WORK TO COMPLETE:
For each line of the data that includes the word "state", copy the line.

DATASET EXTRACT:
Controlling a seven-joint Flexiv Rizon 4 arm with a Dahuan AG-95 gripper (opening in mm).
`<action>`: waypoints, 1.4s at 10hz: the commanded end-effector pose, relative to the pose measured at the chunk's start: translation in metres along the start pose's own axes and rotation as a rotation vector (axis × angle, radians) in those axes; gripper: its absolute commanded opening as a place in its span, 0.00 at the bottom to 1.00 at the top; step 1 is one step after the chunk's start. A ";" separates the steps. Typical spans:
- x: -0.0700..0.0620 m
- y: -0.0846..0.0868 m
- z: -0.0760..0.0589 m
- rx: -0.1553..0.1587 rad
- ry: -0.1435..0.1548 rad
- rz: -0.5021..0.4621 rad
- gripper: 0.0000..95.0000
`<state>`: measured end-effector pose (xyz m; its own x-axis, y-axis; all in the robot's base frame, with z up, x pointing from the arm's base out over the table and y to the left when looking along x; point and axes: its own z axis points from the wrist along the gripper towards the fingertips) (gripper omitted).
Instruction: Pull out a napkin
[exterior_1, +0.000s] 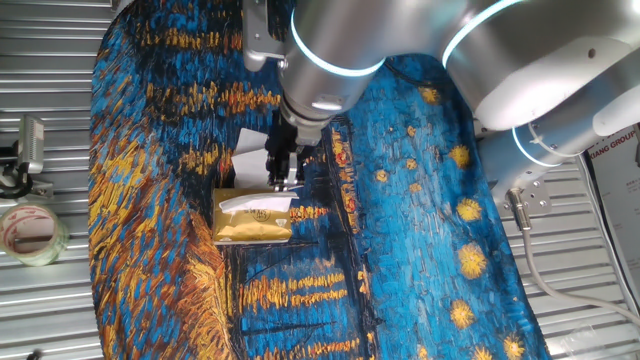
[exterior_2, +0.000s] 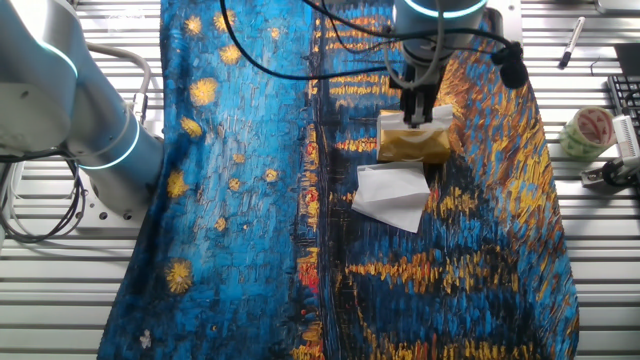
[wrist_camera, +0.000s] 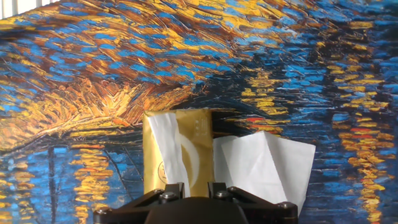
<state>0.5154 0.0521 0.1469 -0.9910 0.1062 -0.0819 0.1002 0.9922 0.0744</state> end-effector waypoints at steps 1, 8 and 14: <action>0.000 0.005 0.000 0.000 0.003 0.006 0.20; -0.001 0.014 0.007 0.002 -0.001 0.011 0.40; -0.001 0.014 0.009 0.000 0.002 -0.017 0.60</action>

RESPONSE TO THE TASK:
`<state>`: measured end-effector pose (xyz m; its own x-axis, y-axis; all in the robot's base frame, with z up, x pointing from the arm's base out over the table and y to the left when looking along x; point and axes: its own z axis points from the wrist along the gripper towards the fingertips) (gripper omitted).
<state>0.5154 0.0521 0.1469 -0.9910 0.1062 -0.0819 0.1002 0.9922 0.0744</state> end-effector waypoints at steps 1, 8 and 14: <action>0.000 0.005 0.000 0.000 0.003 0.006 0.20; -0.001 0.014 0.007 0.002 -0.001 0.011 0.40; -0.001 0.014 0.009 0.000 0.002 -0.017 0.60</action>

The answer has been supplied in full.